4.  Sort the remaining movies by their predicted rating and return the top `N`.

In [5]:
def get_recommendations(user_id, n=10):
    """Generate top N movie recommendations for a given user."""
    # Get the user's predicted ratings
    user_predictions = predicted_ratings.loc[user_id].sort_values(ascending=False)
    
    # Get the movies the user has already rated
    user_rated_movies = user_item_matrix.loc[user_id].dropna().index
    
    # Filter out movies the user has already rated
    recommendations = user_predictions[~user_predictions.index.isin(user_rated_movies)]
    
    return recommendations.head(n)

# --- Get recommendations for a sample user ---
sample_user_id = 100
top_10_movies = get_recommendations(sample_user_id, n=10)

print(f"Top 10 Movie Recommendations for User {sample_user_id}:")
display(top_10_movies)

Top 10 Movie Recommendations for User 100:


title
Braveheart (1995)                         3.347183
Devil's Advocate, The (1997)              3.322446
Ransom (1996)                             3.314819
Beavis and Butt-head Do America (1996)    3.283486
In the Line of Fire (1993)                3.278534
Schindler's List (1993)                   3.278312
Time to Kill, A (1996)                    3.276504
Saint, The (1997)                         3.262674
Twelve Monkeys (1995)                     3.256012
Sound of Music, The (1965)                3.255490
Name: 100, dtype: float64

## Conclusion

We have successfully built a recommendation system from the ground up using matrix factorization.
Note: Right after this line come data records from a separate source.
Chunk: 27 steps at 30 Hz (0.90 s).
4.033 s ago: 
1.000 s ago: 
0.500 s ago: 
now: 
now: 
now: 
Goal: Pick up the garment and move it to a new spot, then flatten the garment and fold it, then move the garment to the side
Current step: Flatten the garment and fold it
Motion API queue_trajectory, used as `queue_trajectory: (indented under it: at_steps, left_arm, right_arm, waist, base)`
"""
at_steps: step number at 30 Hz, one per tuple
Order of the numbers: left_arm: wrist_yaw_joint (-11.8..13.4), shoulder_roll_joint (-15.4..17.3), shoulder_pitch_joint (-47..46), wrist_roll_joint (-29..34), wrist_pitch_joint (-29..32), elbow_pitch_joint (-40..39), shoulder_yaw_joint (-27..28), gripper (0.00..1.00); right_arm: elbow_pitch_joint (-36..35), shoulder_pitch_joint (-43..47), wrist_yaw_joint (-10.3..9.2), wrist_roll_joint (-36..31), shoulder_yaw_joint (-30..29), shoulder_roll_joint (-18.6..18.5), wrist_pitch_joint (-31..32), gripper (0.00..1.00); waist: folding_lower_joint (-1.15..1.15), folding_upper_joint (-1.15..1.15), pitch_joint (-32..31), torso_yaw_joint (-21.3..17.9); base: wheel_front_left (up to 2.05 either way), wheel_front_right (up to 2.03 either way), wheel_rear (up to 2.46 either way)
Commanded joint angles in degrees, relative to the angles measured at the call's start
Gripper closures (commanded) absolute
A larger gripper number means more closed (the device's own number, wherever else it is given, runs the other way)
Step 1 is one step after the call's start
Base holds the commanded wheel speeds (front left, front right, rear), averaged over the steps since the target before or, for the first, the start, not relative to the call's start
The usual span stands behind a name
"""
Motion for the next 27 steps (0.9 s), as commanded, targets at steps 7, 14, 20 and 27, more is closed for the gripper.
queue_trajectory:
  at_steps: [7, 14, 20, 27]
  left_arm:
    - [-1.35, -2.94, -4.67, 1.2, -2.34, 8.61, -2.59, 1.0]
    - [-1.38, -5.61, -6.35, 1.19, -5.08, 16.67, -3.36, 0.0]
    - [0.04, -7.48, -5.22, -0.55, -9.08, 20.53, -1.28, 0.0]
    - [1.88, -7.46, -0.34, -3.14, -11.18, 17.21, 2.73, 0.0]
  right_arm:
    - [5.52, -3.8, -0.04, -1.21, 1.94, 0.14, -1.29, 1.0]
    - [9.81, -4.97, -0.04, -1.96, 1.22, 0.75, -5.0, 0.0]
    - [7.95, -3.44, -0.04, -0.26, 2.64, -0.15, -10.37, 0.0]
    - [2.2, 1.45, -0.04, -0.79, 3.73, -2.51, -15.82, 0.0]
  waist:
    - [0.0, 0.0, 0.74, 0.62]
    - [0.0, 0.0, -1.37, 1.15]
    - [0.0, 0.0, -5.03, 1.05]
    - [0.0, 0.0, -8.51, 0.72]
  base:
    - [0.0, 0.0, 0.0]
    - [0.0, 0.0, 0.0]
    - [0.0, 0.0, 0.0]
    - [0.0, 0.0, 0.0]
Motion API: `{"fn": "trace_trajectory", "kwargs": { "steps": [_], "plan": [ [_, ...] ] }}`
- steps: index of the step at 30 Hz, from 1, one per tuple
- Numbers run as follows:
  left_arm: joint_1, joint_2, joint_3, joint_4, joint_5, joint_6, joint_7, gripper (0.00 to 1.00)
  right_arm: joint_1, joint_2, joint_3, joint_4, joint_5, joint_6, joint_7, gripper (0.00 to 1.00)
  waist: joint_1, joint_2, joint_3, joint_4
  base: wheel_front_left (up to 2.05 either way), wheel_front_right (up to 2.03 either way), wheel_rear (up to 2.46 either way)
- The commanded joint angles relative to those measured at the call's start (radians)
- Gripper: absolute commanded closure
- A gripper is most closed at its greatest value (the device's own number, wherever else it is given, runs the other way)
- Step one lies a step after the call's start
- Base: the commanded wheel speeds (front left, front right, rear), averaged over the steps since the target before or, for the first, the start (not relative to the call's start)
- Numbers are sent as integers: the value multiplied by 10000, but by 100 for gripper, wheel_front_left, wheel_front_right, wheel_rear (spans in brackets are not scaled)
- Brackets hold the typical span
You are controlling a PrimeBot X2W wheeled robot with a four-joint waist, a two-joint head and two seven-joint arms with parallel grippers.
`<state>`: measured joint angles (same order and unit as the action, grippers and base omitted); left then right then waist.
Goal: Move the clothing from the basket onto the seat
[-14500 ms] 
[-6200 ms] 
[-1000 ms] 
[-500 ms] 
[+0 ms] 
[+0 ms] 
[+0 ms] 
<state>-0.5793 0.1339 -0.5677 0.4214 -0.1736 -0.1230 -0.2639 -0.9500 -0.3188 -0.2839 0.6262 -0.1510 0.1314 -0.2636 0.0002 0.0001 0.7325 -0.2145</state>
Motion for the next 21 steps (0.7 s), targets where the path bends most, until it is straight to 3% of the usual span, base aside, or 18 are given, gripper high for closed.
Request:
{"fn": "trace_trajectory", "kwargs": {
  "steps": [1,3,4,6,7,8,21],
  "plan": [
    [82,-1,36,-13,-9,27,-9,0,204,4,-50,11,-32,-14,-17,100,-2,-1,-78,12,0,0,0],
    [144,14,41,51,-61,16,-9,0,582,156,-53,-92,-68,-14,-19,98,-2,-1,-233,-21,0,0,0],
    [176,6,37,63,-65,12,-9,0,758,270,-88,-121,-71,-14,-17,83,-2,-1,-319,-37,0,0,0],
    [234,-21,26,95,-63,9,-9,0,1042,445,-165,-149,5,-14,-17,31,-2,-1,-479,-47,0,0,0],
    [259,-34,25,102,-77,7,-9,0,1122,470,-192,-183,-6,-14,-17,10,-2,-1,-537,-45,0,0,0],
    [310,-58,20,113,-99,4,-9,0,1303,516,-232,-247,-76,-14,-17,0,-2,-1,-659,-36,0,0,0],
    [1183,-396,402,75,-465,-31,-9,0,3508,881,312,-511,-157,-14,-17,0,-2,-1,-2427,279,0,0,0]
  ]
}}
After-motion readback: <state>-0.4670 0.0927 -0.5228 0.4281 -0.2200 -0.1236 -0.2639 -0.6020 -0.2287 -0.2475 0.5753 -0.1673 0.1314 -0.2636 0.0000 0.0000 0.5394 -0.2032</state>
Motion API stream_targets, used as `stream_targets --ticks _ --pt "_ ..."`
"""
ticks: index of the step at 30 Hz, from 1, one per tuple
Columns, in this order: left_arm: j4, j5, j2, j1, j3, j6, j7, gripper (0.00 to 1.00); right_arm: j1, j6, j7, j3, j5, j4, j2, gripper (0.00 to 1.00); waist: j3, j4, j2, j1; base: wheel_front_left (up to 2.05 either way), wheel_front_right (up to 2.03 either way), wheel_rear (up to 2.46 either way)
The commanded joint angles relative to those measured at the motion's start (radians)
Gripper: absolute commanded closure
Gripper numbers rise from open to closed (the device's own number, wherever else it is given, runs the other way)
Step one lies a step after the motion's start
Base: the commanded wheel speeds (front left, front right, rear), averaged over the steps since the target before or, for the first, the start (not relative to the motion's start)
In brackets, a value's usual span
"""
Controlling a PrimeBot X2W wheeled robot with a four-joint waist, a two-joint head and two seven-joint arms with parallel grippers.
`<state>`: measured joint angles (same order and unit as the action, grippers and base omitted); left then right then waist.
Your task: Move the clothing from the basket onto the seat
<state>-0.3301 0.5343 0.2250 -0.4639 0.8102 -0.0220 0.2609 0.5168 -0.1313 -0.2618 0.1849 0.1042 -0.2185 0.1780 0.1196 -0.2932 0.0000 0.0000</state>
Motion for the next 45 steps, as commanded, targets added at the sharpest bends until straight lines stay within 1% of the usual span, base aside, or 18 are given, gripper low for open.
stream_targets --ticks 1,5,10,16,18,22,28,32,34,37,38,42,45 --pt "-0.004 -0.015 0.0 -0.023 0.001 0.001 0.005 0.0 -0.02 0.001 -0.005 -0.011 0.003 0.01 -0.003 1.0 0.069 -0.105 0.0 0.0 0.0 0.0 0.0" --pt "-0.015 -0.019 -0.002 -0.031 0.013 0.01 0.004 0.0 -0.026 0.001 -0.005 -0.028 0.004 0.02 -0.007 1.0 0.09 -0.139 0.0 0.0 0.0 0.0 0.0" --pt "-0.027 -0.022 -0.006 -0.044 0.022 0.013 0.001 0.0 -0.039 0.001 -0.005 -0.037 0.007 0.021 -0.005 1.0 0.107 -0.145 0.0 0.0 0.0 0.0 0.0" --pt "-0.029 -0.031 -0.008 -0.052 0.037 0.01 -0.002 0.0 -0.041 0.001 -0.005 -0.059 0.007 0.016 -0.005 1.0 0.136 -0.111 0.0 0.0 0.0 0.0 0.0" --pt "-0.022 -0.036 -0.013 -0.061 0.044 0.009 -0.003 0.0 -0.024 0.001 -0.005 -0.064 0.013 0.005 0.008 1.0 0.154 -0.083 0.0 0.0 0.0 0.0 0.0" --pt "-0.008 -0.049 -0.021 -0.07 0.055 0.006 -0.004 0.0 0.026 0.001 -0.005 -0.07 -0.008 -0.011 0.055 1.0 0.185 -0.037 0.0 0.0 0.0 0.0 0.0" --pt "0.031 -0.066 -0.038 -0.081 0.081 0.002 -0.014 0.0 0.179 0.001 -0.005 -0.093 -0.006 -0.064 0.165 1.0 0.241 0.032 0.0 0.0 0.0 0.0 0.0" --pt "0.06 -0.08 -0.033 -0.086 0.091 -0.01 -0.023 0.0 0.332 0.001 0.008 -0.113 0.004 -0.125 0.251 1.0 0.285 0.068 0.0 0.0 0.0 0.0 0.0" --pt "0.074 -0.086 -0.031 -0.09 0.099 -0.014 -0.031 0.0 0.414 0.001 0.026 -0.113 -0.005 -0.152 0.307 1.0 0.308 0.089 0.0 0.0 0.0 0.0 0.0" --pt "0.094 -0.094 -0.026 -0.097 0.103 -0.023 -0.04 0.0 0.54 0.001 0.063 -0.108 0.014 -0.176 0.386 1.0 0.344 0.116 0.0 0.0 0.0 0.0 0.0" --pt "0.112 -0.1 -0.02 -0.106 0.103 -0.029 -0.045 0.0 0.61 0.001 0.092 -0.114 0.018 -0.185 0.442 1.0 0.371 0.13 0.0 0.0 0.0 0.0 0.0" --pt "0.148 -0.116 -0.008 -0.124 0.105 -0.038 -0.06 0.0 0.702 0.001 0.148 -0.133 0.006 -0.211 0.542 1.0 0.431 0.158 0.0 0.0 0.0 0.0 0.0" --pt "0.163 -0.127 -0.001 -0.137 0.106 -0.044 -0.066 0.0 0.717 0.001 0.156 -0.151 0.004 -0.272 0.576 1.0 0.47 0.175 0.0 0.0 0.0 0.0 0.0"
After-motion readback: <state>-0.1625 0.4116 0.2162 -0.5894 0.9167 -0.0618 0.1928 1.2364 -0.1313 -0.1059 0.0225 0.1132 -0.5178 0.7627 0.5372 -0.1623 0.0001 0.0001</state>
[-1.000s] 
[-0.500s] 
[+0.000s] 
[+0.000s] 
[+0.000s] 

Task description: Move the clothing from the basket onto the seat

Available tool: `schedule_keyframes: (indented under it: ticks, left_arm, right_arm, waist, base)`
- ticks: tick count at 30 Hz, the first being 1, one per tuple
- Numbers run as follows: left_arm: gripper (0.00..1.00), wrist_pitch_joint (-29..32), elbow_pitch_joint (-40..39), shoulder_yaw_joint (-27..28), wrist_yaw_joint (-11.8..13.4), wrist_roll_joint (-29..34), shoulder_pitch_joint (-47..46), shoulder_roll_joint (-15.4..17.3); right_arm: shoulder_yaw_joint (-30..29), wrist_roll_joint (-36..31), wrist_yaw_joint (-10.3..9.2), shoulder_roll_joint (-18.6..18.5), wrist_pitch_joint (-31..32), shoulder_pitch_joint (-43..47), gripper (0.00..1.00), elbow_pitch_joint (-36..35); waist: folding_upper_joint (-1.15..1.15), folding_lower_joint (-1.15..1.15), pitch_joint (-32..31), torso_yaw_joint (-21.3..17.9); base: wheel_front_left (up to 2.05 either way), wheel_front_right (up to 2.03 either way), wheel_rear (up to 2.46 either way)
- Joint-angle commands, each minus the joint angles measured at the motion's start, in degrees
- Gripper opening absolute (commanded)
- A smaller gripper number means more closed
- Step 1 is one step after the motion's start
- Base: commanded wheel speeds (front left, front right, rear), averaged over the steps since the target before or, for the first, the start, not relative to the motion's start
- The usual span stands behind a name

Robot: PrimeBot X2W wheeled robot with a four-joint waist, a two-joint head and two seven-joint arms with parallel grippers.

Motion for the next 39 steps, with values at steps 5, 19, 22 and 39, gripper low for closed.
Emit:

By decomposing the user-item matrix, we were able to predict ratings for unseen movies and generate a personalized list of recommendations.

**Potential Improvements:**
* **Hyperparameter Tuning**: The number of components in SVD (`n_components`) is critical. Experimenting with different values can significantly impact performance.
* **Different Matrix Filling Strategy**: Instead of filling missing values with 0, one could use the global average rating or a user's/movie's average rating.
* **Proper Train-Test Split**: For a more robust evaluation, the data should be split into training and testing sets *before* creating the user-item matrix.